The great skill in those days was to project a self-image of the character through voice and body; it was grand, dramatic and spectacular. Modern acting inspires the actor to live and breathe inside the character, so as to become the character. Audiences today participate in the internal experience of the characters portrayed. It is from this observation that, in my view, abstract art came into being and continues to be recognized as a new art.

As an abstract artist I externalize on canvas what I am experiencing from within but cannot express in words. The forms, shapes, lines and colors that come out are no longer recognizable objects from my projected self-images, that is “what I think I know about myself and the world around me.” Life from this viewpoint becomes a continual dance of appearing and disappearing forms.

Abstract art is my awakening from self-image. When I no longer recognize something in a work of art I begin to know myself as pure experience. I become transparent to the ideas of myself. I reach beyond mind into pure abstract feelings. You could call such abstraction emptiness, spirit, love, freedom, joy or oneness.

The dualistic roles we play within society such as rich and poor or young and old, breed established divisions through generations. Left un-scrutinized they can rob us of a deeper and richer experience of life. Abstract art, without representing objects, speaks of the liberation from conditioned role-playing or ego-life. At that level, it is also non-political as it simply aims at pure experiencing.

When psychological or emotional suffering is experienced, there is always a self-image involved. I become an object of my suffering or vice-versa. I suffer from something. Here are chronic examples: not being good enough, often seeing something wrong with the way life is, needing control, being a victim, etc. We see ourselves as objects located in time and space and observing life “outside” of ourselves.

Every time I use “I” it becomes a self-image or more specifically an idea of myself. Self is not personal. I appear as a separate self. It is a most freeing realization. We are free from the perspective of life itself.

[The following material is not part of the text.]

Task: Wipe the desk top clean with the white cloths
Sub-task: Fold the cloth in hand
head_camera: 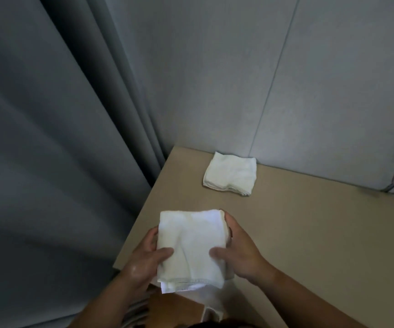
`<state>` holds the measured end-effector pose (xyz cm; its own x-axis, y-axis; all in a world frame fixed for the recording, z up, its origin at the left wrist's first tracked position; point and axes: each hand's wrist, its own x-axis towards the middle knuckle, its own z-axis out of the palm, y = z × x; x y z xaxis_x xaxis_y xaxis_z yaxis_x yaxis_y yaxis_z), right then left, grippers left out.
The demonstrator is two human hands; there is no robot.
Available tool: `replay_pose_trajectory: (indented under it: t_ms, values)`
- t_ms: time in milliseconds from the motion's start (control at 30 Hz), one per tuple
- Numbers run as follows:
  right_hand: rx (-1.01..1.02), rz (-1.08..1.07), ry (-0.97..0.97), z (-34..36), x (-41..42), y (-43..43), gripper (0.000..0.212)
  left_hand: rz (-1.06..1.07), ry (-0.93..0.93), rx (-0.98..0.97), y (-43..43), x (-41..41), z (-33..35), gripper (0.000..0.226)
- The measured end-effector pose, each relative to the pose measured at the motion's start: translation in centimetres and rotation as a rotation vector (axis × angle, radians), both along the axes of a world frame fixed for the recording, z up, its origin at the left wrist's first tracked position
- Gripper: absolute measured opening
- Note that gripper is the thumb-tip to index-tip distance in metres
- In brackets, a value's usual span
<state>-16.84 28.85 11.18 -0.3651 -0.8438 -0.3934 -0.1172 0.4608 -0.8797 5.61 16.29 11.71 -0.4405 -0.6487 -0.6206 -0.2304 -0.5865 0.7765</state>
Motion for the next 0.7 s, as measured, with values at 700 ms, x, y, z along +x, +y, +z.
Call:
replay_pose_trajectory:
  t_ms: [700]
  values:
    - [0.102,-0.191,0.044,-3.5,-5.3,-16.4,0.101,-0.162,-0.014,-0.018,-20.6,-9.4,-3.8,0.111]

If I only experience myself as a conditioned organism locked-up in that object-subject appreciation of life, I am aware but my experiences are limited to those of my conditioning. “I” owns, “I” has feelings, “I” does things, etc. “I” gets scared of losing that self-made sense of self that constantly monitors and processes through thinking and emotional internalization.

Abstract art aims at the liberation from identity or self-image based living toward a more integrated living where we recognize the totality of who we are. We can become self-aware and no longer self-conscious or self-seeking. We stop processing through old conditioned fear mechanisms and begin to see things as they are through the energy field of total awareness. Only the absence of this understanding or intuitive feeling brings momentary pain and suffering. When the pain or suffering engendered is used to reconnect to pure awareness, it has become useful and helped us expand our “field of awareness”.

Abstract art helps us get in touch with our vastness and our belonging to life as a whole. Abstraction is in a very real sense the actual context of our existence.

Philippe Benichou

© 2009

Topanga, CA

Philippe Benichou, also known as Eric Stone, is a French-American artist currently living in Bédoin, Mont Ventoux, France. Born in France in 1957, his mother, Arlette Oger, and his uncle, Jean Oger, were recognised artists in France. Philippe is also a highly respected figure within the performing arts field as an actor, voice artist and director. He’s the original founder of the Hollywood Actors Studio where he has taught and lectured on acting, creativity and artistic self-expression since 1989. Philippe formally studied with well-known art educator and sculptor Francis Coelho, in San Francisco, CA. Exhibitions of his work have taken place worldwide including those at MOCA Museum of Computer Art in New York and his paintings are found in many public and private collections in the U.S. and Europe. He is the recipient of awards in United States for his artistic merit. He continues to study art as it relates to self-realization and the healing powers of color and abstract compositions.